2012-01-16 Thread Jim Klimov

2012-01-16 23:14, Matthew Ahrens пишет:

On Thu, Jan 12, 2012 at 5:00 PM, Jim Klimov mailto:jimkli...@cos.ru>> wrote:

While reading about zfs on-disk formats, I wondered once again
why is it not possible to create a snapshot on existing data,
not of the current TXG but of some older point-in-time?


It is not possible because the older data may no longer exist on-disk.
  For example, you want to take a snapshot from 10 txg's ago.  But since
then we have created a new file, which modified the containing
directory.  So we freed the directory block from 10 txg's ago.  That
freed block is then a candidate for reallocation.

Existence of old uberblocks in the ring buffer does not indicate that
the data they reference is still valid.  This is the reason that "zpool
import -F" does not always work.


Hmmm... the way I got it (but again have no prooflinks handy)
was that ZFS "recently" got a deferred-reuse feature to just
guarantee those rollbacks, basically.

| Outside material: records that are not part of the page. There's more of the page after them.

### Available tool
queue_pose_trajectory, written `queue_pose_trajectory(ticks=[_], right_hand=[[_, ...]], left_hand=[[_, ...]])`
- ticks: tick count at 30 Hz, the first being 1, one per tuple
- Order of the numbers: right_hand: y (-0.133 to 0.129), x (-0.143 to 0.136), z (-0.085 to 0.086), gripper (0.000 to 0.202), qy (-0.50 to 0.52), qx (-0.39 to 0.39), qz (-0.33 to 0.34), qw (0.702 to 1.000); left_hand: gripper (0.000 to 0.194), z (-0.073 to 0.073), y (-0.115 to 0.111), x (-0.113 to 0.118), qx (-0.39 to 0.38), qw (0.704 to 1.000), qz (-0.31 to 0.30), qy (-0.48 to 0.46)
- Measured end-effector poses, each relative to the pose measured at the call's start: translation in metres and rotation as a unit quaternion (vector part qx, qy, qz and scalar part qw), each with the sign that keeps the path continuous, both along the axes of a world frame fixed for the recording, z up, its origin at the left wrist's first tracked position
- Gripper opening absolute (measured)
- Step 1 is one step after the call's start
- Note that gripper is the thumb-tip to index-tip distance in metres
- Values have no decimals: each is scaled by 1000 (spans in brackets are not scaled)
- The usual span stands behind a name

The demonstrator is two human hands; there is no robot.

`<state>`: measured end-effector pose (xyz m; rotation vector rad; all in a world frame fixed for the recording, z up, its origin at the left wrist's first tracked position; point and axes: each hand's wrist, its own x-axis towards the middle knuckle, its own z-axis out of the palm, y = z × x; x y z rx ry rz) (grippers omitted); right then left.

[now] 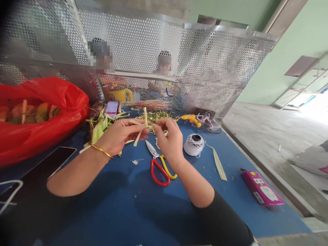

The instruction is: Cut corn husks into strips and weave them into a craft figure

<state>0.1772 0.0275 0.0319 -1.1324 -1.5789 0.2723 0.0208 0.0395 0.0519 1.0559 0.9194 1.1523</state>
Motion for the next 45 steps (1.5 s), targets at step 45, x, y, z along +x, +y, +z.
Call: queue_pose_trajectory(ticks=[45], right_hand=[[11, 5, -1, 7, -82, 8, 56, 995]], left_hand=[[17, -29, 2, 20, 74, 979, -28, 188]])
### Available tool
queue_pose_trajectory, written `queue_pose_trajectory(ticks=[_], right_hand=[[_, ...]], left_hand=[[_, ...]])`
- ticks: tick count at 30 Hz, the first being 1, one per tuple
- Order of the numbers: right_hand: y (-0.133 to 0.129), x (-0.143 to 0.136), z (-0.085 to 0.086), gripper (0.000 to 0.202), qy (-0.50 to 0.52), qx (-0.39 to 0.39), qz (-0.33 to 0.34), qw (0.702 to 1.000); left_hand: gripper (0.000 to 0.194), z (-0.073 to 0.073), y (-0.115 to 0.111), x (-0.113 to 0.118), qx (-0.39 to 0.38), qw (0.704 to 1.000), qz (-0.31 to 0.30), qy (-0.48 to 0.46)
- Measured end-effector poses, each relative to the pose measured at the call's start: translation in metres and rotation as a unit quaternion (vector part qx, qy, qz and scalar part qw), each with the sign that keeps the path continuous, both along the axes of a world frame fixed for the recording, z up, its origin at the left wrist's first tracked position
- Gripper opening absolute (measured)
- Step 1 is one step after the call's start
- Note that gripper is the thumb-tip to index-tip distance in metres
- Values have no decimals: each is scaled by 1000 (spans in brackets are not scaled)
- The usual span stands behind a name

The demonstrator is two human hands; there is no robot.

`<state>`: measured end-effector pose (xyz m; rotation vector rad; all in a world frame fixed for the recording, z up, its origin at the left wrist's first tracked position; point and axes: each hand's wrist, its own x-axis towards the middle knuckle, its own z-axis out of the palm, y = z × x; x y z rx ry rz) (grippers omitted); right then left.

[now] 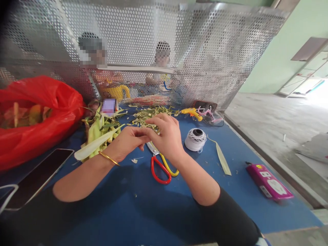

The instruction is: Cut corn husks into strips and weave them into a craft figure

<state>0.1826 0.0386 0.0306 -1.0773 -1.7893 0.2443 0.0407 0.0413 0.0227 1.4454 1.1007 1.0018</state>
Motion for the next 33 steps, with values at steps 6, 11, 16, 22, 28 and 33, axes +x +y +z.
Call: queue_pose_trajectory(ticks=[6, 11, 16, 22, 28, 33], right_hand=[[-1, -2, -1, 14, -13, -14, 15, 1000], [-2, -4, -5, 17, 5, 15, -25, 1000], [0, -4, -6, 16, 11, 32, -8, 999], [14, 9, -2, 13, 205, -78, -29, 975], [15, 6, -6, 29, 283, -231, 85, 927], [13, 3, -10, 25, 259, -169, 73, 948]], left_hand=[[26, 1, -2, 0, 24, 999, -12, 35], [32, 3, -4, -1, 35, 997, -38, 60], [28, 2, 1, -5, 20, 996, -70, 54], [27, 10, 7, -12, -42, 998, -13, -41], [28, 12, 9, -13, -63, 996, -6, -60], [19, 7, 7, -9, -48, 998, -30, -38]])
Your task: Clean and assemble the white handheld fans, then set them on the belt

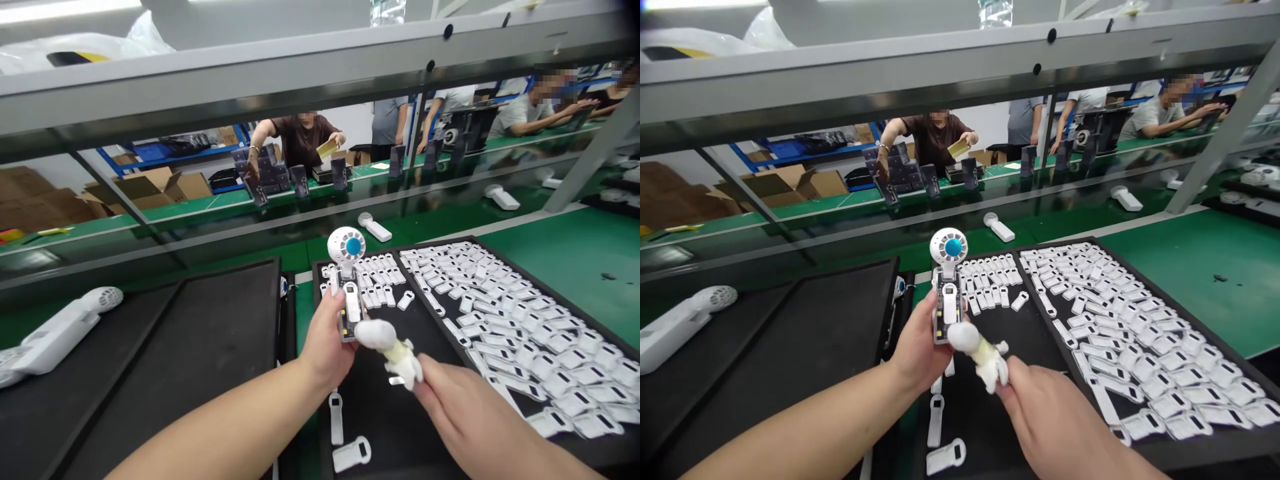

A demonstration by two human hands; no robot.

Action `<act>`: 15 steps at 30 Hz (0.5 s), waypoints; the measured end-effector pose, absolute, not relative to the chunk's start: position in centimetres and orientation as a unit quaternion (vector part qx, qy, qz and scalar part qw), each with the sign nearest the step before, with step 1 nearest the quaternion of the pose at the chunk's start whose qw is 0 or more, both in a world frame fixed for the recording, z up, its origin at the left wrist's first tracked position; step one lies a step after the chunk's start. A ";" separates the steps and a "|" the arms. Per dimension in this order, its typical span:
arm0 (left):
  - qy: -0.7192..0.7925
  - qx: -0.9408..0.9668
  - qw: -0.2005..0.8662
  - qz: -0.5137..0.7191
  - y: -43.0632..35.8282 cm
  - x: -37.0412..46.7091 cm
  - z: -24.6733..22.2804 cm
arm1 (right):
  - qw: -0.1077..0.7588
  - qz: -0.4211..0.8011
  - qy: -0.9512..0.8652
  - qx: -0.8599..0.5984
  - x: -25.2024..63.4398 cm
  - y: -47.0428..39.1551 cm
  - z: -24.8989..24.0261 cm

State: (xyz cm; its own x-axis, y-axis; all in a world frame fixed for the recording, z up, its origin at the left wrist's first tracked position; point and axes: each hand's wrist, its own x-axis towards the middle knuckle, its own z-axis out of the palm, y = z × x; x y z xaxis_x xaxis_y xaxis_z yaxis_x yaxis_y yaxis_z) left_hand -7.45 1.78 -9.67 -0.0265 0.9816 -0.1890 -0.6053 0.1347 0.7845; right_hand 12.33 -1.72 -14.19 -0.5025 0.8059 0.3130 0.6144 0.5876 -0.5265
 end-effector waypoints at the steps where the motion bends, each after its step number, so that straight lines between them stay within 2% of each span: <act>1: 0.397 0.248 0.641 0.609 2.0 -7.6 -9.8 | 0.269 0.157 -0.854 -0.417 12.7 -1.4 -14.6; 3: 0.416 0.274 0.616 0.610 2.3 -7.9 -9.7 | 0.267 0.090 -0.855 -0.435 14.1 0.1 -15.7; 5: 0.408 0.313 0.607 0.606 2.5 -8.0 -9.4 | 0.231 0.009 -0.855 -0.465 15.9 2.2 -16.7; 8: 0.372 0.337 0.645 0.577 2.3 -7.9 -9.0 | 0.151 -0.087 -0.867 -0.467 17.5 5.2 -17.5; 10: 0.353 0.343 0.672 0.553 2.1 -7.7 -9.1 | 0.151 -0.133 -0.872 -0.447 17.3 5.8 -17.4; 15: 0.361 0.340 0.679 0.541 1.7 -7.5 -9.5 | 0.156 -0.105 -0.917 -0.350 13.9 2.1 -18.9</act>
State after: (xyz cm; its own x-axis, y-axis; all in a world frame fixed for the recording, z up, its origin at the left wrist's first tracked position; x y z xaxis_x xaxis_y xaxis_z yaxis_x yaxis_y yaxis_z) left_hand -7.49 1.74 -9.54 0.1545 0.9803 -0.1227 -0.4888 0.1838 0.8528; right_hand 13.91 2.11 -18.93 -0.7055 0.6099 0.3609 0.6759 0.7323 0.0837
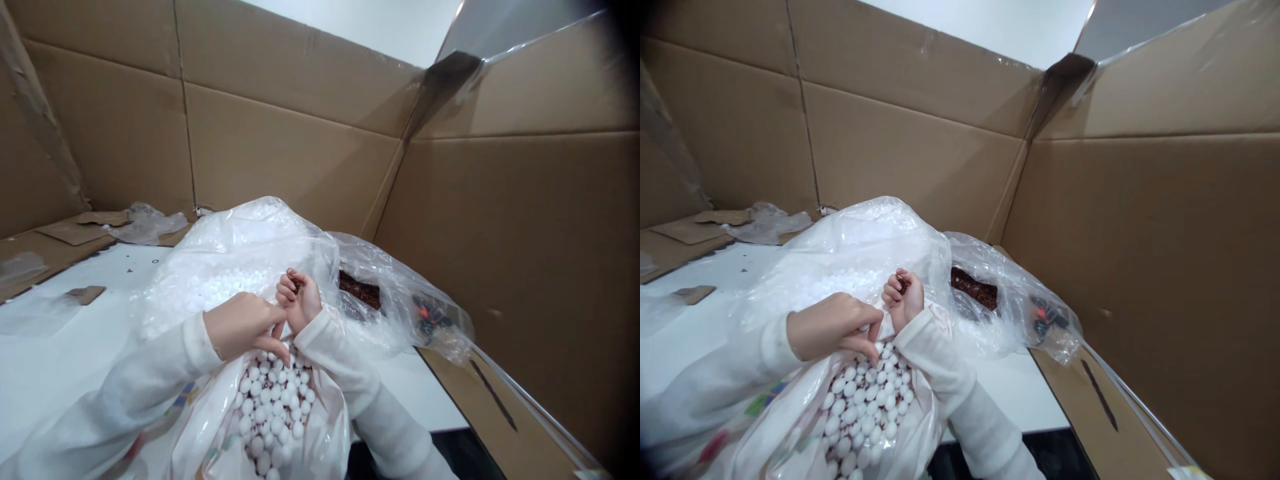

I am not sure which
builds or distros that might be included in.

If you authoritatively say it's not there (or not in illumos),
I'm going to trust you ;)

What about injecting snapshots into static data - before at
least one existing snapshot? Is that possible? I do get your
point about missing older directory data and possible invalidity
of the snapshot as a ZPL dataset (and probably a bad basis for
a writeable clone)... but let's call them checkpoints then, and
limit use for zfs send and fencing of erred ranges ;)

Is that technically possible or logically reasonable?

Thanks,
//Jim
___
zfs-discuss mailing list
zfs-discuss@opensolaris.org
http://mail.opensolaris.org/mailman/listinfo/zfs-discuss


Re: [zfs-discuss] Injection of ZFS snapshots into existing data, and replacement of older snapshots with zfs recv without truncating newer ones

2012-01-16 Thread Matthew Ahrens
On Thu, Jan 12, 2012 at 5:00 PM, Jim Klimov  wrote:

> While reading about zfs on-disk formats, I wondered once again
> why is it not possible to create a snapshot on existing data,
> not of the current TXG but of some older point-in-time?
>

It is not possible because the older data may no longer exist on-disk.  For
example, you want to take a snapshot from 10 txg's ago.  But since then we
have created a new file, which modified the containing directory.  So we
freed the directory block from 10 txg's ago.  That freed block is then a
candidate for reallocation.

Existence of old uberblocks in the ring buffer does not indicate that the
data they reference is still valid.  This is the reason that "zpool import
-F" does not always work.

--matt
___
zfs-discuss mailing list
zfs-discuss@opensolaris.org
http://mail.opensolaris.org/mailman/listinfo/zfs-discuss


Re: [zfs-discuss] Injection of ZFS snapshots into existing data, and replacement of older snapshots with zfs recv without truncating newer ones

2012-01-13 Thread Edward Ned Harvey
> From: zfs-discuss-boun...@opensolaris.org [mailto:zfs-discuss-
> boun...@opensolaris.org] On Behalf Of Jim Klimov
> 
> Perhaps I need to specify some usecases more clearly:

Actually, I'm not sure you do need to specify usecases more clearly -
Because the idea is obviously awesome.  The main problem, if you're
interested, is getting attention.  Maybe it's more work than I know, but I
agree with you, at first blush it doesn't sound like much work.  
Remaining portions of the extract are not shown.